> **Exercise details**
Retype the data that follows line by line, exactly, and leave its pictures out.

> **Given information**

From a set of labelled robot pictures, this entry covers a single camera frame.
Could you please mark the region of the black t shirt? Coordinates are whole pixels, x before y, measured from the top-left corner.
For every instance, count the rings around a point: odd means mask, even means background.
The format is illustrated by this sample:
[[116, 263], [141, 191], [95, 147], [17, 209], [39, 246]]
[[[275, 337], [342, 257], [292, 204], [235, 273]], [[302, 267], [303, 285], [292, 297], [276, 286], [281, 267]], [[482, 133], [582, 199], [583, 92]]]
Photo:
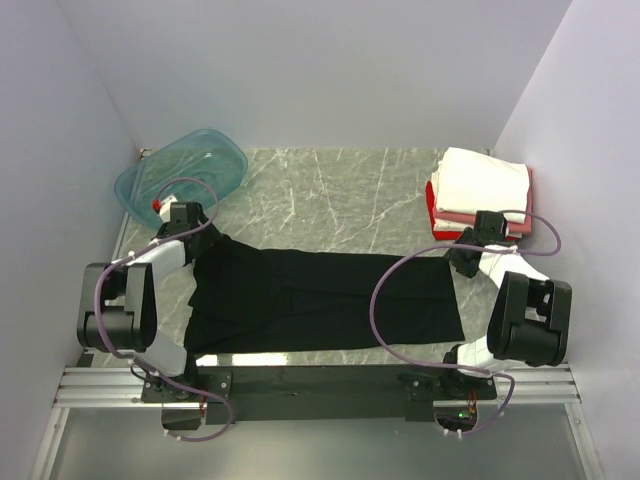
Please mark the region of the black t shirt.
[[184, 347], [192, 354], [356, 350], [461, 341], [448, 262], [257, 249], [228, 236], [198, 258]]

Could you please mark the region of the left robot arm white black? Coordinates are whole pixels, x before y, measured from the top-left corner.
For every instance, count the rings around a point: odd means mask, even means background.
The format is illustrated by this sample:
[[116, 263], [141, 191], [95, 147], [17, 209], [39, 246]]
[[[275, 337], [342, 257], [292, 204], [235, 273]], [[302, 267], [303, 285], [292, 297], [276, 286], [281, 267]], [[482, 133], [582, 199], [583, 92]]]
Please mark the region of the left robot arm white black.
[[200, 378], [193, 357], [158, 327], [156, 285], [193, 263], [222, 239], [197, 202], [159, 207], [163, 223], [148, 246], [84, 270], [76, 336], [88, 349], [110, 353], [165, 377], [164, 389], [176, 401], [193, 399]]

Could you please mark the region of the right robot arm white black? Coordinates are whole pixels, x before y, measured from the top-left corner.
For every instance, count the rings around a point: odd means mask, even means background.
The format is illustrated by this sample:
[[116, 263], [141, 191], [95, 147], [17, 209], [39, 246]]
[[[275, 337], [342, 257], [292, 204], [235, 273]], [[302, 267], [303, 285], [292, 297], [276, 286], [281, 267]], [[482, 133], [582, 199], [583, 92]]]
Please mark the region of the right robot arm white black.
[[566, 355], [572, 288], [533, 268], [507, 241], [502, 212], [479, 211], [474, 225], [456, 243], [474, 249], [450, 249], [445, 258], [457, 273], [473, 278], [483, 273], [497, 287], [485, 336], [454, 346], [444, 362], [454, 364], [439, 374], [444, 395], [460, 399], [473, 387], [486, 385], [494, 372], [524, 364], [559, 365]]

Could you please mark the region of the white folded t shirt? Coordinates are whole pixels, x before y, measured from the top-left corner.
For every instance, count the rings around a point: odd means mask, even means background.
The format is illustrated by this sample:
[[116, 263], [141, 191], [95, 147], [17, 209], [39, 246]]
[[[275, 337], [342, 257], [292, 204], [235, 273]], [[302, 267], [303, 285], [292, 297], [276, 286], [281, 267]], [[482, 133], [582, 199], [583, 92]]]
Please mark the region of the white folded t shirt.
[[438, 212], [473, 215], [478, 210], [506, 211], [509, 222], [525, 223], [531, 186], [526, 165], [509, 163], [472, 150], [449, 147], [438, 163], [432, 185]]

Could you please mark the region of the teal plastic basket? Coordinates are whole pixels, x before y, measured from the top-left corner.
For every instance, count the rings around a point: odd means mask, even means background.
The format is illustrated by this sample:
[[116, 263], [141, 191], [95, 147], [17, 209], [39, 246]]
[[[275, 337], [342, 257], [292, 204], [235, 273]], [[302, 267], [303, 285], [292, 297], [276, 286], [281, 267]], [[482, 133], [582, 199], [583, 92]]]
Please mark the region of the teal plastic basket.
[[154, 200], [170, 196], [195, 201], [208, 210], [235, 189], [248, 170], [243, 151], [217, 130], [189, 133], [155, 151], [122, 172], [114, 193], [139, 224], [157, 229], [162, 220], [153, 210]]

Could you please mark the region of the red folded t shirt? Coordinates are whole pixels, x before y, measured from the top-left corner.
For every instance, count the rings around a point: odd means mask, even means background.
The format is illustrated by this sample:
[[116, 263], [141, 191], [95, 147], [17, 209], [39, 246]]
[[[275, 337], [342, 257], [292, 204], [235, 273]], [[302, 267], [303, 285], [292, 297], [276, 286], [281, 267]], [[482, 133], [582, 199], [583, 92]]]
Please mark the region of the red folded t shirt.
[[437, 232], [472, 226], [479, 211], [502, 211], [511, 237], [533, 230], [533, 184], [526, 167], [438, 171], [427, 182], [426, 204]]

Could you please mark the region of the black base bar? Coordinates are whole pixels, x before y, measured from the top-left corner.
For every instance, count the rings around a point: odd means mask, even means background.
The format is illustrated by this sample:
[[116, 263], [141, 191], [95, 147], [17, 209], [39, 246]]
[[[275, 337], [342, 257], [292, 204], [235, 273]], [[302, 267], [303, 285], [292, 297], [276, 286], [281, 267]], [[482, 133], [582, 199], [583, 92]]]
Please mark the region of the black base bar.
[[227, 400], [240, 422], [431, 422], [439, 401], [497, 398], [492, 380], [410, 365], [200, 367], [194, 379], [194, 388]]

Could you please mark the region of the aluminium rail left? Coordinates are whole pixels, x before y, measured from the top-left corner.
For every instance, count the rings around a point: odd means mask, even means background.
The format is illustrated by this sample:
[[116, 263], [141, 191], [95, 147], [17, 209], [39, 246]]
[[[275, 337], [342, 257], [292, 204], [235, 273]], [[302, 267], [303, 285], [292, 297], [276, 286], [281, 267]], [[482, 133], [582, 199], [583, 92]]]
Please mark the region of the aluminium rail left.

> **Exercise answer**
From a set of labelled robot pictures, this entry covers a single camera frame.
Could you please mark the region of the black t shirt? Coordinates are whole pixels, x before y, measured from the top-left corner.
For every instance, count the rings around a point: odd means mask, even means background.
The format is illustrated by this sample:
[[116, 263], [141, 191], [95, 147], [17, 209], [39, 246]]
[[[275, 337], [342, 257], [292, 204], [235, 273]], [[302, 267], [303, 285], [292, 297], [276, 286], [281, 267]], [[482, 133], [582, 199], [583, 92]]]
Photo:
Please mark the region of the black t shirt.
[[184, 347], [192, 354], [356, 350], [461, 341], [448, 262], [257, 249], [228, 236], [198, 258]]

Could you please mark the region of the left robot arm white black? Coordinates are whole pixels, x before y, measured from the top-left corner.
For every instance, count the rings around a point: odd means mask, even means background.
The format is illustrated by this sample:
[[116, 263], [141, 191], [95, 147], [17, 209], [39, 246]]
[[[275, 337], [342, 257], [292, 204], [235, 273]], [[302, 267], [303, 285], [292, 297], [276, 286], [281, 267]], [[482, 133], [582, 199], [583, 92]]]
Please mark the region of the left robot arm white black.
[[200, 378], [193, 357], [158, 327], [156, 285], [193, 263], [222, 239], [197, 202], [159, 207], [163, 223], [148, 246], [84, 270], [76, 336], [88, 349], [110, 353], [165, 377], [164, 389], [176, 401], [193, 399]]

Could you please mark the region of the right robot arm white black? Coordinates are whole pixels, x before y, measured from the top-left corner.
For every instance, count the rings around a point: odd means mask, even means background.
The format is illustrated by this sample:
[[116, 263], [141, 191], [95, 147], [17, 209], [39, 246]]
[[[275, 337], [342, 257], [292, 204], [235, 273]], [[302, 267], [303, 285], [292, 297], [276, 286], [281, 267]], [[482, 133], [582, 199], [583, 92]]]
Please mark the region of the right robot arm white black.
[[566, 355], [572, 288], [533, 268], [507, 241], [502, 212], [479, 211], [474, 225], [456, 243], [474, 249], [450, 249], [445, 258], [457, 273], [473, 278], [483, 273], [497, 287], [485, 336], [454, 346], [444, 362], [454, 364], [439, 374], [444, 395], [460, 399], [473, 387], [486, 385], [494, 372], [524, 364], [559, 365]]

Could you please mark the region of the white folded t shirt? Coordinates are whole pixels, x before y, measured from the top-left corner.
For every instance, count the rings around a point: odd means mask, even means background.
The format is illustrated by this sample:
[[116, 263], [141, 191], [95, 147], [17, 209], [39, 246]]
[[[275, 337], [342, 257], [292, 204], [235, 273]], [[302, 267], [303, 285], [292, 297], [276, 286], [281, 267]], [[482, 133], [582, 199], [583, 92]]]
Please mark the region of the white folded t shirt.
[[438, 212], [473, 215], [478, 210], [506, 211], [509, 222], [525, 223], [531, 186], [526, 165], [509, 163], [472, 150], [449, 147], [438, 163], [432, 185]]

Could you please mark the region of the teal plastic basket? Coordinates are whole pixels, x before y, measured from the top-left corner.
For every instance, count the rings around a point: odd means mask, even means background.
The format is illustrated by this sample:
[[116, 263], [141, 191], [95, 147], [17, 209], [39, 246]]
[[[275, 337], [342, 257], [292, 204], [235, 273]], [[302, 267], [303, 285], [292, 297], [276, 286], [281, 267]], [[482, 133], [582, 199], [583, 92]]]
Please mark the region of the teal plastic basket.
[[154, 200], [170, 196], [195, 201], [208, 210], [235, 189], [248, 170], [243, 151], [217, 130], [189, 133], [155, 151], [122, 172], [114, 193], [139, 224], [157, 229], [162, 220], [153, 210]]

Could you please mark the region of the red folded t shirt? Coordinates are whole pixels, x before y, measured from the top-left corner.
For every instance, count the rings around a point: odd means mask, even means background.
The format is illustrated by this sample:
[[116, 263], [141, 191], [95, 147], [17, 209], [39, 246]]
[[[275, 337], [342, 257], [292, 204], [235, 273]], [[302, 267], [303, 285], [292, 297], [276, 286], [281, 267]], [[482, 133], [582, 199], [583, 92]]]
Please mark the region of the red folded t shirt.
[[437, 232], [472, 226], [479, 211], [502, 211], [511, 237], [533, 230], [533, 184], [526, 167], [438, 171], [427, 182], [426, 204]]

Could you please mark the region of the black base bar? Coordinates are whole pixels, x before y, measured from the top-left corner.
For every instance, count the rings around a point: odd means mask, even means background.
The format is illustrated by this sample:
[[116, 263], [141, 191], [95, 147], [17, 209], [39, 246]]
[[[275, 337], [342, 257], [292, 204], [235, 273]], [[302, 267], [303, 285], [292, 297], [276, 286], [281, 267]], [[482, 133], [582, 199], [583, 92]]]
Please mark the region of the black base bar.
[[227, 400], [240, 422], [431, 422], [439, 401], [497, 398], [492, 380], [410, 365], [200, 367], [194, 379], [194, 388]]

Could you please mark the region of the aluminium rail left? Coordinates are whole pixels, x before y, measured from the top-left corner.
For every instance, count the rings around a point: odd means mask, even means background.
The format is illustrated by this sample:
[[116, 263], [141, 191], [95, 147], [17, 209], [39, 246]]
[[[275, 337], [342, 257], [292, 204], [235, 273]], [[302, 267], [303, 285], [292, 297], [276, 286], [281, 267]], [[482, 133], [582, 199], [583, 92]]]
Please mark the region of the aluminium rail left.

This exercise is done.